> [Requirement]: Should the listing contain images, exclude them; give the rest again exactly.
Start of Block
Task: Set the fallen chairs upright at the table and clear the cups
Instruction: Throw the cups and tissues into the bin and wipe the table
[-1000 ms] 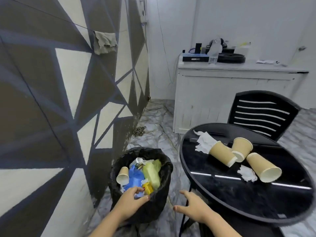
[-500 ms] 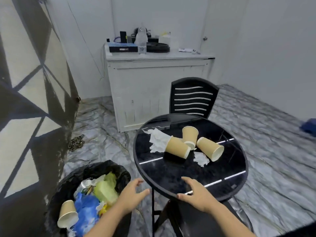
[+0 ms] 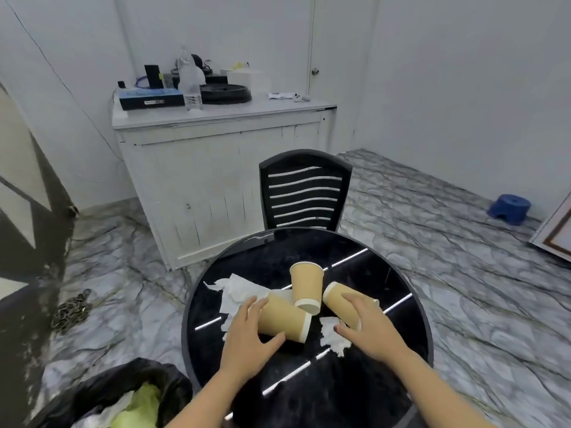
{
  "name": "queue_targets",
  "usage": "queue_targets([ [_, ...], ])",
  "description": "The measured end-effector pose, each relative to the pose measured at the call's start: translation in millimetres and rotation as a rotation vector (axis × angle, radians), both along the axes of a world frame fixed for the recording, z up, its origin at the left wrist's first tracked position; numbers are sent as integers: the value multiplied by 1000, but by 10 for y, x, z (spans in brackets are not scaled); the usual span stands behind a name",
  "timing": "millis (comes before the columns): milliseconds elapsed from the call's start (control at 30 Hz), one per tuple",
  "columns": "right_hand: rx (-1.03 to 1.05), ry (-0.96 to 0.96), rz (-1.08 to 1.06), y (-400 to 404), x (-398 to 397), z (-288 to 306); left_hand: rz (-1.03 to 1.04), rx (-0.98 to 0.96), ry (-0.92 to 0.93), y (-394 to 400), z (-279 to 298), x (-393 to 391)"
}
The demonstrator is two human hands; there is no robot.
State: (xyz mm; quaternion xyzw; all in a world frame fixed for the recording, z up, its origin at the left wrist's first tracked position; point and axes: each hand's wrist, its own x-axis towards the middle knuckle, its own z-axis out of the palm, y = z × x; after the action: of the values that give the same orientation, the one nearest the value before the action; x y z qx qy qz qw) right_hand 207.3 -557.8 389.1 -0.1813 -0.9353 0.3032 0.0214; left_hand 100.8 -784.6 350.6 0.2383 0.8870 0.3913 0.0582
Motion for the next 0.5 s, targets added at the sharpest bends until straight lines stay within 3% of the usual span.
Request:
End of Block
> [Answer section]:
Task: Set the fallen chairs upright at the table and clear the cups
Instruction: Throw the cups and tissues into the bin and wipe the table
[-1000 ms] 
[-500 ms] 
[+0 ms] 
{
  "name": "queue_targets",
  "usage": "queue_targets([ [_, ...], ])",
  "description": "The measured end-effector pose, each relative to the pose measured at the call's start: translation in millimetres and rotation as a rotation vector (axis × angle, radians), both along the axes of a world frame fixed for the recording, z up, its origin at the left wrist's first tracked position; numbers are sent as integers: the value multiplied by 1000, but by 10 for y, x, z (spans in brackets are not scaled); the usual span stands behind a name",
  "timing": "millis (comes before the columns): milliseconds elapsed from the call's start (control at 30 Hz), one per tuple",
  "columns": "right_hand: rx (-1.03 to 1.05), ry (-0.96 to 0.96), rz (-1.08 to 1.06), y (-400 to 404), x (-398 to 397), z (-288 to 306); left_hand: rz (-1.03 to 1.04), rx (-0.98 to 0.96), ry (-0.92 to 0.93), y (-394 to 400), z (-279 to 298), x (-393 to 391)"
}
The demonstrator is two human hands; there is no robot.
State: (xyz mm; quaternion xyzw; all in a world frame fixed for the recording, z up, its origin at the left wrist's first tracked position; point and axes: each hand's wrist, its own x-axis towards the middle knuckle, its own z-axis out of the palm, y = z × x; after the action: of the values that give the same orientation, the one nearest the value before the action; x y z qx qy qz qw) right_hand 207.3 -557.8 389.1 -0.1813 -0.9353 0.3032 0.0214; left_hand 100.8 -784.6 350.6 0.2383 0.8870 0.3913 0.0582
Motion for the next 0.5 s, targets added at the sharpest bends until straight lines stay within 3% of the usual span.
Request:

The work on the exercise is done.